異世界やら魔王やらは、なんとなくもう面倒だから省いて。


リムは、この間も裾を摘んでいるだけで、何も言わなかった。


なんとなく不機嫌度が増した気がするのは気のせいだろうか?


「なるほど・・・それで、今はなにをしているのかしら?」


「ちょっと散歩をな。そういや、お前前回の大会で優勝したんだよな?」


「あら、知ってたの?」


「ミリーから聞いた」


「その人も仲間?」


「ああ。そういや、お前の本当の名前って何なんだ?『赤騎士』じゃないだろ?」


「もちろんよ。わたしは『ホムラ』」


ファミリーネームが無いのが少し気になったが、あまり触れていい問題でもないだろう。


名乗ると、ホムラは立ち上がった。


「帰るのか?」


「ええ。

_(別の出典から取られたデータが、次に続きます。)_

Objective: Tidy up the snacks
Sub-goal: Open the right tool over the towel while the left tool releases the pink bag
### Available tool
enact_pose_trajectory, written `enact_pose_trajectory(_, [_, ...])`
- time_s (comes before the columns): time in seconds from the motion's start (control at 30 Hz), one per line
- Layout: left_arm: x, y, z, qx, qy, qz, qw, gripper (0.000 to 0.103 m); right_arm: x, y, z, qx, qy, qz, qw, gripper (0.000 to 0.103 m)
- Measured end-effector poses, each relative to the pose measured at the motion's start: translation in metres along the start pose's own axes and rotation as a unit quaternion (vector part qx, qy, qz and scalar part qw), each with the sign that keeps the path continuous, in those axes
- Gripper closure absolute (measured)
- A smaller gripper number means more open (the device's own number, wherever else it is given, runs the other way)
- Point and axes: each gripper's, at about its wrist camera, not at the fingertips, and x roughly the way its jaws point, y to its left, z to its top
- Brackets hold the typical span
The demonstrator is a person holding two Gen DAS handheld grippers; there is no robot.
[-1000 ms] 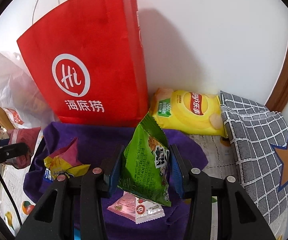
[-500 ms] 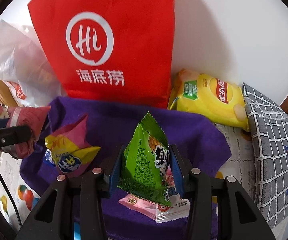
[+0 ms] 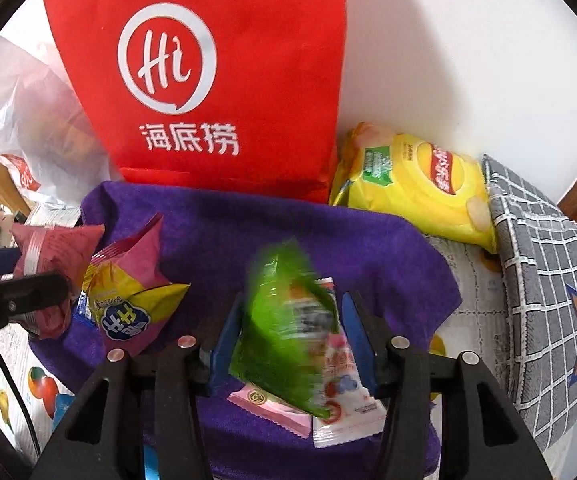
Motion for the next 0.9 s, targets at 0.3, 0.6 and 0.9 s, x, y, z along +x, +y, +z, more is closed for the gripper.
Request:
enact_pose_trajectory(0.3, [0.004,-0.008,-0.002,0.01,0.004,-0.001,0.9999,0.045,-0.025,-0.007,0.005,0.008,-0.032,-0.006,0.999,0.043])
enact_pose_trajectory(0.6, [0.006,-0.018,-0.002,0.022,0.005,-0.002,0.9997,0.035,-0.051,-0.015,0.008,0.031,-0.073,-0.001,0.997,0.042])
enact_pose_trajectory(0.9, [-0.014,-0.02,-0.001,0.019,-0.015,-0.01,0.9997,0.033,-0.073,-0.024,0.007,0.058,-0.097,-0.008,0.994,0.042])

単に少し散歩してただけだからね・・・でも、あなたに会えて良かったわ」


そう言って、ホムラは歩いていき、後には俺と相変わらず不機嫌なリムが残された。




「・・・・・・ねえ、拓磨」




どうすれば機嫌が直るか、と考えているとリムが突然話しかけてきた。


「ん、なんだ?」


内心嬉しかったが、今はとりあえず我慢して返事をする。


「拓磨は、そのコルティネって人と結婚したいと思ってるの?」


聞かれたことは、直球だった。


「・・・少なくとも、今は思っていない」


「じゃあ、これから先は思うかも知れないの?」


「そうなるかも知れないな・・・只、さっきも言った通り、俺は誰かと結婚したいという願望が全くないからな。そうなることは殆どないと思うぞ?」


「『絶対』・・・じゃ、ないのね」


リムはどこか悲しそうに言った。


「『絶対』なんてことは、まずあり得ないさ。人の気持ちに関しては、尚のことじゃないか?」


「・・・そうね・・・」


「まあ、今の俺に言える『絶対』ってのは、『お前達を護る』ってことだけだ」


まだまだ力を上手く使いこなすことは出来ていないが、以前の様にこの力で誰かを傷つけることはしたくない。昨日は大会だったから、と言えば、言い訳にしかならないが・・・それでも俺は、この力を護るために使いたいと、そう思っている。



いい加減、自分の限界を知らないといけないな。



「『お前達』・・・か。フフ、そうね。それが拓磨よね」


「どういう意味だよ?」


「別に?・・・さて!そろそろ行きましょうか」


気を取り直したように元気になり、リムは俺の目を見て言った。


「ああ」


「ん」


答えながら頭に手を置くと、一瞬目を閉じてまた開き頬笑みをたたえながら、小声で何かを言った。


何を言ったのか、分からなかったがその時のリムは今までと少し雰囲気が違っていて、思わず見惚れてしまい何も聞けなかった。



「これから頑張るわよ!」



立ち上がったリムは、そう叫び拳を太陽に向けて突き出した。



何はともあれ、いつものリムに戻って良かった。